First, Mr. Wainwright argued that the matter of equitable tolling should be revisited. His former habeas counsel, Joseph Hobson, had a conflict of interest in arguing equitable tolling because he was the attorney who had missed the filing deadline. Moreover, Mr. Hobson had misrepresented his experience and qualifications, had lied to him (about working on the petition and about the limitations period), and had perpetrated a fraud on the court (concerning the equitable tolling argument he had made). Mr. Wainwright asserted that he had acted diligently to protect his rights.

Second, Mr. Wainwright argued that there were independent grounds for granting him relief from his conviction and death sentence through Rule 60(b). He claimed for the first time that he was actually innocent of Ms. Gayheart's murder and asserted 12 new substantive grounds for relief.

The district court denied the Rule 60(b) motion.

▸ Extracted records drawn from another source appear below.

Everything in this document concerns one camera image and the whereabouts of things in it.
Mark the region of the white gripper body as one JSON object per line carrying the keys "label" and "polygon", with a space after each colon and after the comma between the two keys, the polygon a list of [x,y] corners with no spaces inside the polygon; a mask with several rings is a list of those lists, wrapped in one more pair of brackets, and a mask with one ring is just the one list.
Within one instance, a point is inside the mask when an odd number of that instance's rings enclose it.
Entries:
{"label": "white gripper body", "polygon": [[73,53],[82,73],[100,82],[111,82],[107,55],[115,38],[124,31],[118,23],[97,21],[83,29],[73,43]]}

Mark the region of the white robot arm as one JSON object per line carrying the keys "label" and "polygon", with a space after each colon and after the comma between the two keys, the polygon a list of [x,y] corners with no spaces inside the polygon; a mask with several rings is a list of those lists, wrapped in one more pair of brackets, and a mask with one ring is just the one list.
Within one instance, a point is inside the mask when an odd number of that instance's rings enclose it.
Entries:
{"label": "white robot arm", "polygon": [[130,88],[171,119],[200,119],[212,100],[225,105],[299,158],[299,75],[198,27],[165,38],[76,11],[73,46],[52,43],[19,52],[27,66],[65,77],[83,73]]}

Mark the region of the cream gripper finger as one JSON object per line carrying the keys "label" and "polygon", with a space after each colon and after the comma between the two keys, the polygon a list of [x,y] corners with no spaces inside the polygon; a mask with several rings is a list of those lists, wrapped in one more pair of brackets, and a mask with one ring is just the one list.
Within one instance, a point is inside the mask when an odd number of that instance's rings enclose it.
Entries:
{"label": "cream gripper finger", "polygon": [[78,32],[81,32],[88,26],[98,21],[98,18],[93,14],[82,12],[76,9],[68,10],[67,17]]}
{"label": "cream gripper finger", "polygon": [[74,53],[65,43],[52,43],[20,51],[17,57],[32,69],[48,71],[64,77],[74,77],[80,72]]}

With respect to Mr. Wainwright's first argument, the district court concluded that Mr. Hobson had a conflict of interest with respect to equitable tolling because he was the attorney who had missed the filing deadline. But the district court found that the late filing was due to his misunderstanding of how the limitations period set out in 28 U.S.C. § 2244(b) worked. The district court ruled that Mr. Hobson's negligent miscalculation of the filing deadline- though troubling-was not extraordinary and did not give rise to equitable tolling. The district court also found that Mr. Hobson had not lied to Mr. Wainwright when he assured him that he would work on filing a habeas corpus petition. Given its rationale, the district court did not address whether Mr. Wainwright had pursued his rights diligently.

Turning to Mr. Wainwright's actual innocence claim, the district court concluded that it constituted an unauthorized second or successive habeas petition because the newly presented assertion of actual innocence was not a contention that the previous ruling (the dismissal of the original habeas corpus petition as untimely) was erroneous. As a result, the district court explained, it lacked jurisdiction to consider the claim of actual innocence and the new substantive claims Mr. Wainwright presented for relief from the conviction and sentence.

Mr. Wainwright filed a motion to alter and amend, which the district court denied. Assuming that Rule 59(e) could be used to challenge the denial of a Rule 60(b) motion in a habeas case, the district court explained that it had not acted prematurely in denying the equitable tolling claim. The record showed that Mr. Hobson's behavior did not constitute egregious attorney misconduct, and Mr. Wainwright did not show the existence of an equitable tolling claim with some merit. Moreover, some of the new arguments Mr. Wainwright presented were not proper bases for Rule 59(e) relief and failed in any event. Finally, the newly raised actual innocence claim did not indicate any defect in the integrity of the original habeas proceeding.

II

Rule 60(b), in subsections (1) through (5), provides a number of specific reasons that allow a court to relieve a party from a judgment (e.g., mistake, excusable neglect, fraud, satisfaction). Rule 60(b)(6), a catch-all provision, allows a court to reopen a judgment for "any other reason that justifies relief." To obtain relief under Rule 60(b)(6), a movant must demonstrate "extraordinary circumstances." Buck v. Davis, 580 U.S. 100, 123 (2017). Even when the movant has demonstrated extraordinary circumstances, whether to grant relief is a matter for the court's discretion. See Cano v. Baker, 435 F.3d 1337, 1342 (11th Cir. 2006).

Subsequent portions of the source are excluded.